■ PROMPT: Restate the data below word for word, and let no image into your version.

■ SUPPLIED MATERIAL:
__________

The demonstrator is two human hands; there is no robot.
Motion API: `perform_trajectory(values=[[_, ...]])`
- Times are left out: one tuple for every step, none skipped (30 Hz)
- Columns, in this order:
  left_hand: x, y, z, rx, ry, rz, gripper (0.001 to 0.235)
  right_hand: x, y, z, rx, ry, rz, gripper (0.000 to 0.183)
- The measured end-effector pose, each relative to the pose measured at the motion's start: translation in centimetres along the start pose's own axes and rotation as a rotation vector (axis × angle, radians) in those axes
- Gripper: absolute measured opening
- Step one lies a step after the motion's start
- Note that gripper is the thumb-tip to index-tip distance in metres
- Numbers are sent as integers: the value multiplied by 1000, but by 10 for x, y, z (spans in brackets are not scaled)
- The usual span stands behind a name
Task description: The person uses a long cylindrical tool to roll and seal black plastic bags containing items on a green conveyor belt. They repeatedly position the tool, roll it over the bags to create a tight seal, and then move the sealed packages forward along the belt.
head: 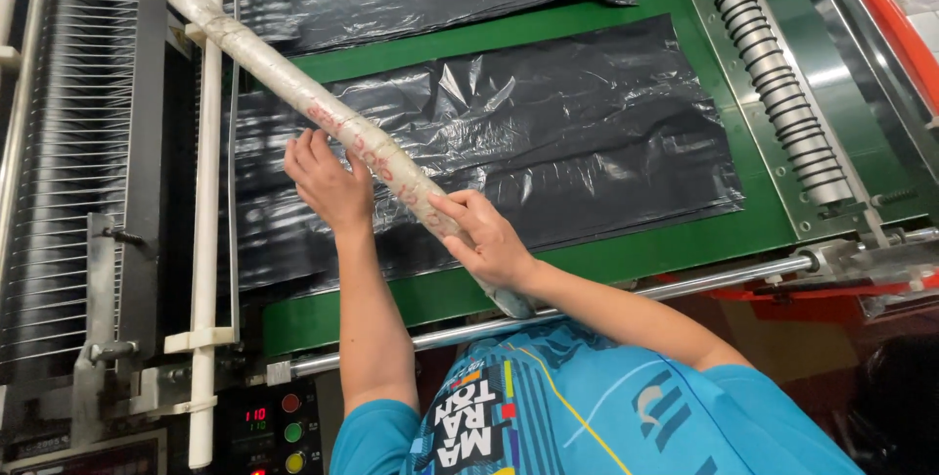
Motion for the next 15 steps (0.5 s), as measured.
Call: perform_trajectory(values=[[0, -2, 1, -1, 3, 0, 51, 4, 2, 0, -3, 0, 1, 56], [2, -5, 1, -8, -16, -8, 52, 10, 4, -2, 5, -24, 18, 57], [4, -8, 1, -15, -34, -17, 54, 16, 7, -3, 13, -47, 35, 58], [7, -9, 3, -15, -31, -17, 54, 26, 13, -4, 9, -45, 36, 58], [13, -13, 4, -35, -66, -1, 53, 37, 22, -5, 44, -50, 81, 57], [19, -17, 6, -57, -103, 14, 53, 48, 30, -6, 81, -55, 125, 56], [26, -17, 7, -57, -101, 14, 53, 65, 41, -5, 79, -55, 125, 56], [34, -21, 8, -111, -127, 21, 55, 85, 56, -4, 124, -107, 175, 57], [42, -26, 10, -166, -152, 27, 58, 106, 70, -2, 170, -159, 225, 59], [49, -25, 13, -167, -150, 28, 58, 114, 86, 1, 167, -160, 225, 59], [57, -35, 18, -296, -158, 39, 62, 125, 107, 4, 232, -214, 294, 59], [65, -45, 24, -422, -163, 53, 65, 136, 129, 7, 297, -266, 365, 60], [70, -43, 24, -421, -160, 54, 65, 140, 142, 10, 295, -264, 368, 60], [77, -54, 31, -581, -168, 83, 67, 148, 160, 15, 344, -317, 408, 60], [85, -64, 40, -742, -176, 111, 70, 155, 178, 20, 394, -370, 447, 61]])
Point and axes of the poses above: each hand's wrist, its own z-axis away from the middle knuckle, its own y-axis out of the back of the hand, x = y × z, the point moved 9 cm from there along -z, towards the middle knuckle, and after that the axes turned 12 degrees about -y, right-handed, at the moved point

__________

■ SOLUTION TO THE EXERCISE:
The demonstrator is two human hands; there is no robot.
Motion API: `perform_trajectory(values=[[_, ...]])`
- Times are left out: one tuple for every step, none skipped (30 Hz)
- Columns, in this order:
  left_hand: x, y, z, rx, ry, rz, gripper (0.001 to 0.235)
  right_hand: x, y, z, rx, ry, rz, gripper (0.000 to 0.183)
- The measured end-effector pose, each relative to the pose measured at the motion's start: translation in centimetres along the start pose's own axes and rotation as a rotation vector (axis × angle, radians) in those axes
- Gripper: absolute measured opening
- Step one lies a step after the motion's start
- Note that gripper is the thumb-tip to index-tip distance in metres
- Numbers are sent as integers: the value multiplied by 1000, but by 10 for x, y, z (spans in brackets are not scaled)
- The usual span stands behind a name
Task description: The person uses a long cylindrical tool to roll and seal black plastic bags containing items on a green conveyor belt. They repeatedly position the tool, roll it over the bags to create a tight seal, and then move the sealed packages forward along the belt.
head: 
Motion for the next 15 steps (0.5 s), as measured.
Call: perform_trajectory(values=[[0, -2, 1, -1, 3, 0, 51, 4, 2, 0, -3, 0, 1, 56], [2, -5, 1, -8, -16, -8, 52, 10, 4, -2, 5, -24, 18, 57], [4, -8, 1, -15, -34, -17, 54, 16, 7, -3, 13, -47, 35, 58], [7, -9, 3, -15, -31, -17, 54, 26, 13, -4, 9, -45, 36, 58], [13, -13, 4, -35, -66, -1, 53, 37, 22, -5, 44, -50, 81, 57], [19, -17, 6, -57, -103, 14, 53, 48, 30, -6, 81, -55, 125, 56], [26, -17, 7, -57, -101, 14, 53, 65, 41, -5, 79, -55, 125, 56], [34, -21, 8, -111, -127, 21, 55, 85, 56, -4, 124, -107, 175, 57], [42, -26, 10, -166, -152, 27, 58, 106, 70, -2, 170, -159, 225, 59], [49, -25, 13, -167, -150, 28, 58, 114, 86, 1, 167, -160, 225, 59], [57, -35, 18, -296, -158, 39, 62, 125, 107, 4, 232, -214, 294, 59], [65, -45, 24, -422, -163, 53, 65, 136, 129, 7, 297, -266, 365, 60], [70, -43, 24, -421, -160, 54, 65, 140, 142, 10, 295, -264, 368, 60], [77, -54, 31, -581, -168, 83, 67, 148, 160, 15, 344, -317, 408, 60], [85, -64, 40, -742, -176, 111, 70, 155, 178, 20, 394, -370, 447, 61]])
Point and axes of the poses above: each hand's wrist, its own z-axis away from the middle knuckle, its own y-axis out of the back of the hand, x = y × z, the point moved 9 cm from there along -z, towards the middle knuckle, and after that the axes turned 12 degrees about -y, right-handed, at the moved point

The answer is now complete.